Recorded data:
—————
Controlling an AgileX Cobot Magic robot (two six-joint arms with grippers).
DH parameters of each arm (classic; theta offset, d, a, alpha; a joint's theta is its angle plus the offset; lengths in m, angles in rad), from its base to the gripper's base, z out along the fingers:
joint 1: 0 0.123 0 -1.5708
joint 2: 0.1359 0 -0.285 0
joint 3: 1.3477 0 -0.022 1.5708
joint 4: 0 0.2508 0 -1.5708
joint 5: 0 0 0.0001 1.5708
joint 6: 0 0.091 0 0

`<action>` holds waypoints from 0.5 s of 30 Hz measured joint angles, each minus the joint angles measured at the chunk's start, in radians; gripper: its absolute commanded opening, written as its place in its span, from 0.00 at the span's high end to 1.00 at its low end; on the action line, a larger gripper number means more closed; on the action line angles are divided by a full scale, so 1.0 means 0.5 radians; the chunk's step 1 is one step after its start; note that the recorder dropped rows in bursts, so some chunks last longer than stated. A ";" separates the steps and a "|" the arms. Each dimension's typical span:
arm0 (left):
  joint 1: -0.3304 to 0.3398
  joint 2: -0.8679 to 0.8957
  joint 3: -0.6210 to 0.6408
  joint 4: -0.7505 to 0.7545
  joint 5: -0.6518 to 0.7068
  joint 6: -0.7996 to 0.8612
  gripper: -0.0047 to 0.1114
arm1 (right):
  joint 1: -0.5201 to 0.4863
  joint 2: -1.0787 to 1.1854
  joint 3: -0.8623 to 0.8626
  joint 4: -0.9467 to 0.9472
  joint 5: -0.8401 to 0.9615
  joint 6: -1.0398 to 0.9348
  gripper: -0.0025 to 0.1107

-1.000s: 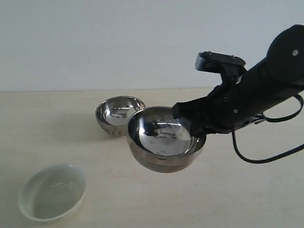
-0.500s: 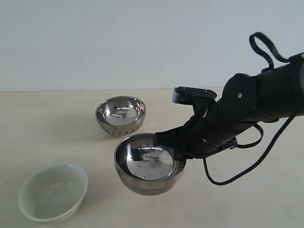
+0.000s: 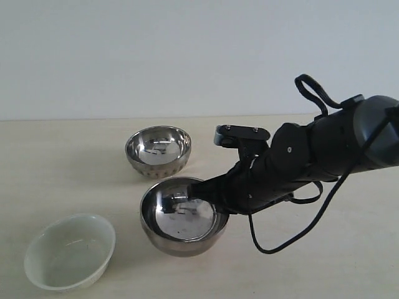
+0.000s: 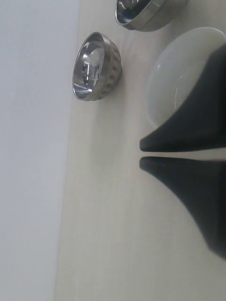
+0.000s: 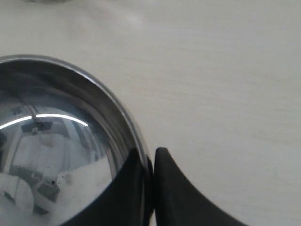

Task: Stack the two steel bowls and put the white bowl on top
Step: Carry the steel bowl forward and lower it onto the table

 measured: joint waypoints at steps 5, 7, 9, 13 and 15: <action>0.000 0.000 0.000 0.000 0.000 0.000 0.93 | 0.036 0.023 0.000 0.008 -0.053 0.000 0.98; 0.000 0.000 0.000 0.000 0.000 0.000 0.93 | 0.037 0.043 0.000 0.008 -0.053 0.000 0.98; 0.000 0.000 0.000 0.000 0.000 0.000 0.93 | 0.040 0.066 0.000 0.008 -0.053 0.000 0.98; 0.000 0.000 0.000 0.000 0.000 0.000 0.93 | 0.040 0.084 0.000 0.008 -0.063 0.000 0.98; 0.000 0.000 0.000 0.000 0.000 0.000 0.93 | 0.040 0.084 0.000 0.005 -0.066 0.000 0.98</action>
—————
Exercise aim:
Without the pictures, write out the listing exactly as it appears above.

Exercise output:
Controlling an AgileX Cobot Magic robot (two six-joint arms with grippers).
DH parameters of each arm (classic; theta offset, d, a, alpha; a joint's theta is its angle plus the offset; lengths in m, angles in rad), from its base to the gripper's base, z out along the fingers:
joint 1: 0 0.123 0 -1.5708
joint 2: 0.1359 0 -0.285 0
joint 3: 1.3477 0 -0.022 1.5708
joint 4: 0 0.2508 0 -1.5708
joint 5: 0 0 0.0001 1.5708
joint 6: 0 0.091 0 0

`<action>` holds waypoints from 0.5 s of 30 Hz measured joint angles, each minus the joint angles measured at the chunk's start, in radians; gripper: its absolute commanded opening, written as its place in its span, from 0.00 at the span's high end to 1.00 at its low end; on the action line, a larger gripper number means more closed; on the action line angles are divided by a full scale, so 1.0 means 0.5 radians; the chunk's step 1 is one step after its start; note that the recorder dropped rows in bursts, so some chunks last longer than stated. A ";" separates the steps and a "|" the arms. Each dimension's typical span:
arm0 (left):
  joint 1: -0.3304 to 0.3398
  joint 2: -0.8679 to 0.8957
  joint 3: -0.6210 to 0.6408
  joint 4: -0.7505 to 0.7545
  joint 5: -0.6518 to 0.7068
  joint 6: -0.7996 to 0.8612
  gripper: -0.0047 to 0.1114
arm1 (right):
  joint 1: -0.5201 to 0.4863
  joint 2: -1.0787 to 1.1854
  joint 3: -0.8623 to 0.8626
  joint 4: -0.9467 to 0.9472
  joint 5: -0.8401 to 0.9615
  joint 6: -1.0398 to 0.9348
  gripper: -0.0025 to 0.1107

-1.000s: 
-0.500s: 
+0.000s: 
+0.000s: 
+0.000s: 

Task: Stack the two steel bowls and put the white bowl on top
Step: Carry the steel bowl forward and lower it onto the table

 measured: joint waypoints at steps 5, 7, 9, 13 and 15: <action>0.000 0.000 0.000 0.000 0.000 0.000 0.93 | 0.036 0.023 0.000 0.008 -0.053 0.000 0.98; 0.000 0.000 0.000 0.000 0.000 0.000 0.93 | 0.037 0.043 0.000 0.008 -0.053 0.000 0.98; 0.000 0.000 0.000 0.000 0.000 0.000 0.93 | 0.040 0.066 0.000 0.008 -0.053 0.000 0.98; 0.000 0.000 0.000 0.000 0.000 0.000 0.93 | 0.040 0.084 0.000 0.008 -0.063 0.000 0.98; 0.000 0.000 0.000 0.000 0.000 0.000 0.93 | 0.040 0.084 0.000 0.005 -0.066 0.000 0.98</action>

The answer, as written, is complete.